Asian shares advanced close to recent highs on Friday, and were on track for weekly gains, while the dollar gave up some of its overnight rise.
MSCI's broadest index of Asia-Pacific shares outside Japan
.MIAPJ0000PUS was up about 0.5 percent, not far from the previous session's peak which was the highest since September, and on track for a robust weekly gain of over 3 percent.
Hong Kong's benchmark Hang Seng Index .HSI
was up about 0.5 percent after surging to seven-year highs in the previous session on money inflows from mainland China investors who are seeking cheaper shares. The Shanghai Composite Index .SSEC
added 1.4 percent.
Foreign-currency denominated B-shares trading in Shanghai and Shenzhen also rallied. Shanghai's dollar-denominated B-share index .SSEB
rose 9 percent to a seven-year high in its largest one-day rally since 2009, with every index component rising by 10 percent, the maximum daily limit.
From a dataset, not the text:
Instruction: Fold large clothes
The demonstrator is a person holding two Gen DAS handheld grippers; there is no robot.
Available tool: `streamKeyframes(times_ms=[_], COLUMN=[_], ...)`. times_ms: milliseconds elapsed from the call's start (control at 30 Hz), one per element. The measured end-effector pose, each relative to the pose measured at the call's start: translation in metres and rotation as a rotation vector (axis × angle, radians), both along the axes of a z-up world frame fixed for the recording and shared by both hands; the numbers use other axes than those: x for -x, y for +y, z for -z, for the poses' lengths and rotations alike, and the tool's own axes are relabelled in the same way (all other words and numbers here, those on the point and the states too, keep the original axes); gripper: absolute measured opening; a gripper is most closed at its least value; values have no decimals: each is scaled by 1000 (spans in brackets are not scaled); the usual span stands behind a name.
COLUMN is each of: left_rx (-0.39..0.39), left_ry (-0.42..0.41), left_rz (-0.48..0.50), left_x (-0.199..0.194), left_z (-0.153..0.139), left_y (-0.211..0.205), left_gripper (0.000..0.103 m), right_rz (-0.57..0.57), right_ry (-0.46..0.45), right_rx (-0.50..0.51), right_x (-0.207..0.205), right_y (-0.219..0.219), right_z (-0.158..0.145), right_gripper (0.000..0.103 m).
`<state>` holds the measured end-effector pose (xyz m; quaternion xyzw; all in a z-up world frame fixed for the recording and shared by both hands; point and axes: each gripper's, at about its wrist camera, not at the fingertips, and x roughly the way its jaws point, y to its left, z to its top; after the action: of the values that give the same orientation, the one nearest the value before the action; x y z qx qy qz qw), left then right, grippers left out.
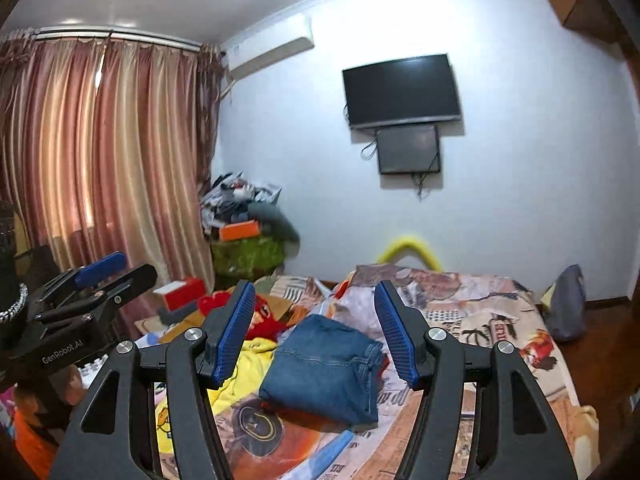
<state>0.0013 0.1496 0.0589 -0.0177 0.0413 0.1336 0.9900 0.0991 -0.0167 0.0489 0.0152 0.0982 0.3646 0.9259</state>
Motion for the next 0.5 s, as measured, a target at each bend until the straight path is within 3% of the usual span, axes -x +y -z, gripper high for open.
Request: streamKeyframes(times_ms=[100, 200, 433, 500], left_rx=[-13, -24, -31, -30], left_ry=[-12, -9, 31, 38], left_rz=[-24, -30, -40, -42], left_x=[10, 16, 17, 15], left_z=[7, 14, 21, 22], left_y=[-8, -16, -26, -27], left_gripper=[91, 101, 102, 102], right_rz=[25, 63, 130, 138], right_ry=[33, 34, 0, 4], right_rx=[-13, -3, 34, 32], right_x=[4, 3, 13, 11], right_y=[-2, -2, -5, -5], right_z=[7, 12, 11, 9], right_gripper=[63, 74, 96, 98])
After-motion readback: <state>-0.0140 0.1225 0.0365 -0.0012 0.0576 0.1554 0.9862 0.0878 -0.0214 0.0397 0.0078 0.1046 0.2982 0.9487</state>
Japan's Nikkei stock average .N225
was up 0.1 percent after earlier breaking the 20,000 level for the first time since April 2000.
Markets showed little reaction to data showing China's consumer inflation stayed flat at 1.4 percent in March, while producer prices fell slightly less than projected, keeping pressure on profit margins at Chinese companies as Beijing struggles to stimulate growth.
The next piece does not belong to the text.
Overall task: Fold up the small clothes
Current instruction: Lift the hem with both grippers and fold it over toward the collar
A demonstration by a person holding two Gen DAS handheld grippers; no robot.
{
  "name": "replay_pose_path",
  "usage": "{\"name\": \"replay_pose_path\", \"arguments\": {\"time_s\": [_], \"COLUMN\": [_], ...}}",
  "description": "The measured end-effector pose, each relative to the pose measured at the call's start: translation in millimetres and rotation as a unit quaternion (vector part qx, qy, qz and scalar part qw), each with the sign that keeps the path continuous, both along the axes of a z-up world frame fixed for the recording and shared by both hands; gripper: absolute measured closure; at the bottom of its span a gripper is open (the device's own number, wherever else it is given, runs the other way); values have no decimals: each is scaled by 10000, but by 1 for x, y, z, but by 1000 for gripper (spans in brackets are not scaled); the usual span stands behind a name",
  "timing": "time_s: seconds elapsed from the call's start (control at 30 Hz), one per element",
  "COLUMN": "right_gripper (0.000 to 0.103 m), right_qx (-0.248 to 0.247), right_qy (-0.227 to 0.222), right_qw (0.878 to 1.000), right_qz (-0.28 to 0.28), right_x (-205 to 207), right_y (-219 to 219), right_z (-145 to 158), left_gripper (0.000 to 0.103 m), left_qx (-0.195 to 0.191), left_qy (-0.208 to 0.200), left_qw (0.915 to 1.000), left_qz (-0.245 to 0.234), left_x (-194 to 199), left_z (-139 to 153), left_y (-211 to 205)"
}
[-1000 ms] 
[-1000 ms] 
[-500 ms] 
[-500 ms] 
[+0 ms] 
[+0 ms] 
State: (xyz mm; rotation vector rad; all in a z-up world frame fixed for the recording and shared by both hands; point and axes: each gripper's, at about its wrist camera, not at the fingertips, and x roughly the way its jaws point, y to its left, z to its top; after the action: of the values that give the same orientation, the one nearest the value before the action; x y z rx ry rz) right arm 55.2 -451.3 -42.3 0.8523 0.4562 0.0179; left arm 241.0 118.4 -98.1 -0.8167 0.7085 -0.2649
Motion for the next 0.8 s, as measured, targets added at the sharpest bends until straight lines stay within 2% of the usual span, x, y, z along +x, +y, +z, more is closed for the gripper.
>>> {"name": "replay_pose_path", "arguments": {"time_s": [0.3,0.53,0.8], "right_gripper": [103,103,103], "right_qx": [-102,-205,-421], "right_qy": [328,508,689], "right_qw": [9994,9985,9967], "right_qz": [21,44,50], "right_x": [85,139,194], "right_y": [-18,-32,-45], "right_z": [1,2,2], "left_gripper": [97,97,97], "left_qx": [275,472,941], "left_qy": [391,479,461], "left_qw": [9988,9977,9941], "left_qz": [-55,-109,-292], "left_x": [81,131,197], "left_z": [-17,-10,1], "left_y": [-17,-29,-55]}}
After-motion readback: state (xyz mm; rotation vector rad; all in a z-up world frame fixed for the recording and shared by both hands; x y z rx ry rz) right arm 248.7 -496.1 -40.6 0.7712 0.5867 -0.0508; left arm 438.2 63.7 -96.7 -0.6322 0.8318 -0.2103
"Overall, the Chinese economy is still facing serious downward pressure without any substantial improvement, and the deflationary risk is still there," said Yu Pingkang, chief economist at Hutai Securities in Shenzhen, adding that the central bank should roll out more monetary easing measures to lower real financing costs and boost growth.
Wall Street posted solid gains overnight, and European markets
ended higher after German industrial output and trade data showed the continent's largest economyimproving in February. Europe's EuroFirst 300 index .FTEU3
surged 1.1 percent to its highest level since July 2007.
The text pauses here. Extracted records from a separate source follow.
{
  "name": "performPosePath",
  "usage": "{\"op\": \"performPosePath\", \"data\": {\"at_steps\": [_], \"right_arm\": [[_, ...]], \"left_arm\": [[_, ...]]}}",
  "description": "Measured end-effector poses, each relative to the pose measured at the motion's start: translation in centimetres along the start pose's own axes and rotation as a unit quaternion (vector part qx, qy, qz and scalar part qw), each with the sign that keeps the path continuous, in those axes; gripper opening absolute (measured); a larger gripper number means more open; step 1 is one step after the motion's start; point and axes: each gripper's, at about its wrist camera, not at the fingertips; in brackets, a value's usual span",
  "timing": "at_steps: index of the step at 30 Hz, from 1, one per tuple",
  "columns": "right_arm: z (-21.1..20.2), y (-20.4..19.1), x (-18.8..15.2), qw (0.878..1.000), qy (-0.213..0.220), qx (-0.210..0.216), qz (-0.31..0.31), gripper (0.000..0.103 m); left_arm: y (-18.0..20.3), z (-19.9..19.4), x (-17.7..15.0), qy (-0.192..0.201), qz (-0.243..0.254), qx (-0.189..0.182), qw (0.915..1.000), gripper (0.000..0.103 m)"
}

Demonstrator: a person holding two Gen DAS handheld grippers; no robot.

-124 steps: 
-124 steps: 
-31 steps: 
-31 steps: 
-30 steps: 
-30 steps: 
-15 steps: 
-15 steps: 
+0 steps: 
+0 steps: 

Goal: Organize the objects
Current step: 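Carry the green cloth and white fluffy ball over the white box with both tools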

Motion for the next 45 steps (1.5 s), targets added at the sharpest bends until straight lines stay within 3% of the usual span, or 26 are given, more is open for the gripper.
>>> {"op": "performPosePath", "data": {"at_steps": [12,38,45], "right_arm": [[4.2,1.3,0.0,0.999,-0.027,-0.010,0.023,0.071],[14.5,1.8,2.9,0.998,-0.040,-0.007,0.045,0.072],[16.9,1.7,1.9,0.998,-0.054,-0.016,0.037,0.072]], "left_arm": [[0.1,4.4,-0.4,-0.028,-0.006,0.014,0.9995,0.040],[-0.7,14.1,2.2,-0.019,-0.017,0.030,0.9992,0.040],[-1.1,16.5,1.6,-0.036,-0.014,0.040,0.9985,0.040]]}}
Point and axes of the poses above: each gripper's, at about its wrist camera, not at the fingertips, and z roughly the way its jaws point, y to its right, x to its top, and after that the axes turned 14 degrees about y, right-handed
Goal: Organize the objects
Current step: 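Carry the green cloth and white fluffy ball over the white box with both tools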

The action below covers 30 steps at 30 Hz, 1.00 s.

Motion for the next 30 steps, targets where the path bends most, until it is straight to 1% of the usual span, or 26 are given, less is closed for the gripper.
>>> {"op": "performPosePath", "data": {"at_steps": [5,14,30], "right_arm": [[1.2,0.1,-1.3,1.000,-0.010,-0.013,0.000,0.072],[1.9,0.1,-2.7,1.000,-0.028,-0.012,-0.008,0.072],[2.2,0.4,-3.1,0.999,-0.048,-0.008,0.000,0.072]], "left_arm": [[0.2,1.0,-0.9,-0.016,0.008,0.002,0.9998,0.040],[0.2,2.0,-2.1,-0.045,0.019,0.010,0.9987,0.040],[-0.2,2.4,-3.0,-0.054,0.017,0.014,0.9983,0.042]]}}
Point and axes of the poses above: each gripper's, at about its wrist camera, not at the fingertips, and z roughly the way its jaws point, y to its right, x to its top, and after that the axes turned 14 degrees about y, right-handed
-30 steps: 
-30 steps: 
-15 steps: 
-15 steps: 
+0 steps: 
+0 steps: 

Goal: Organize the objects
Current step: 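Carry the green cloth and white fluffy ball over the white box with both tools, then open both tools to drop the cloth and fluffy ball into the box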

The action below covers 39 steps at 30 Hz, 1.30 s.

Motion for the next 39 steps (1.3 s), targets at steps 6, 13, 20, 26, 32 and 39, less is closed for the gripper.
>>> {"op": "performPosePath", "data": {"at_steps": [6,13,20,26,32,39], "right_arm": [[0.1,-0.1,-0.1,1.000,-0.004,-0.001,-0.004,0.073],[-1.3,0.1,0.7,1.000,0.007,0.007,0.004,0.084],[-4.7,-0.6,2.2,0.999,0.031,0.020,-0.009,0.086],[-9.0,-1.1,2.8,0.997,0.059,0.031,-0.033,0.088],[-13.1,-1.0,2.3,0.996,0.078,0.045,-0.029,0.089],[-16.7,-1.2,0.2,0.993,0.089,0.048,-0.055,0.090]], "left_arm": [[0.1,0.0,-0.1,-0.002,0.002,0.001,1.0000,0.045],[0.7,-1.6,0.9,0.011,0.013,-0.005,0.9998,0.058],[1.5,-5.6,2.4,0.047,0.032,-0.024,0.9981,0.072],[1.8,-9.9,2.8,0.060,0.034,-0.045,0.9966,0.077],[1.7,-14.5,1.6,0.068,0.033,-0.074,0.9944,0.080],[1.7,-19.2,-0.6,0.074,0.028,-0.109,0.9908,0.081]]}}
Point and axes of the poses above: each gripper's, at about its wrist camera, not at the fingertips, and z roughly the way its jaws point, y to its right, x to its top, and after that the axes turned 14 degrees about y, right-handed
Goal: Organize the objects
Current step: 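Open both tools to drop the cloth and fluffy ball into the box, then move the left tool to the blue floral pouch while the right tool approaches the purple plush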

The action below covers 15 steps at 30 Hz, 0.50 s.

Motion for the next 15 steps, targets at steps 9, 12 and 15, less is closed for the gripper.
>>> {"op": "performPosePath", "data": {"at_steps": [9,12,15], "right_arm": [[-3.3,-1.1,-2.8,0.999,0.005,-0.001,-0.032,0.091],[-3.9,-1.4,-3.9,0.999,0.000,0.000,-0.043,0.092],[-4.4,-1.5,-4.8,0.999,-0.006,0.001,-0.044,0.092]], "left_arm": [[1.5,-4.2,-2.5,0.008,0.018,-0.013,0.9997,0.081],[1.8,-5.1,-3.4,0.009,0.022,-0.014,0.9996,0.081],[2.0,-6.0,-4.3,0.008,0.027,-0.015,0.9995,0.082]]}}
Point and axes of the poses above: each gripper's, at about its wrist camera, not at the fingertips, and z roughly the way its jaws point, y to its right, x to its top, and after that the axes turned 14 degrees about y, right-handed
News that Greece had made a 450 million euro loan payment to the International Monetary Fund, securing extra emergency lending for its banks and helped improve global risk sentiment, though it remained unclear whether Athens could satisfy creditors who remain sceptical on the country's economic reforms.
US Treasury yields rose overnight on the Greek news, weak demand at a sale of 30-year bonds, and a smaller-than-expected rise in weekly jobless claims that alleviated some concern about the US labour market after last week's dismal March payrolls report.
The yield on the benchmark 10-year Treasury note US10YT=RR stood at 1.954 percent in Asian trade, not far from its US close of 1.958 percent on Thursday.
The US Labor Department said workers filing for first-time jobless benefits totalled 281,000 last week, fewer than what analysts had forecast, and bringing the four-week average of claims to its lowest since 2000.
"Investors are still unwinding post-payroll pessimism so a relatively innocuous initial claims print touched off a USD and bond yield rally," Steven Englander, global head of G10 FX strategy at CitiFX in New York, said in a note.
Against the yen, the dollar climbed to a three-week high of 120.74 JPY=
overnight, moving well away from its post-payrolls low of 118.71 yen a week ago. It was last at 120.54 yen, down slightly on the day.
The euro added about 0.2 percent on the day to $1.0676 EUR=
after dipping to a three-week low of $1.0637 on Thursday. The common currency's recovery helped push down the dollar index .DXY to 98.877, down about 0.3 percent on the day and moving away from its 12-year peak of 100.390 set last month.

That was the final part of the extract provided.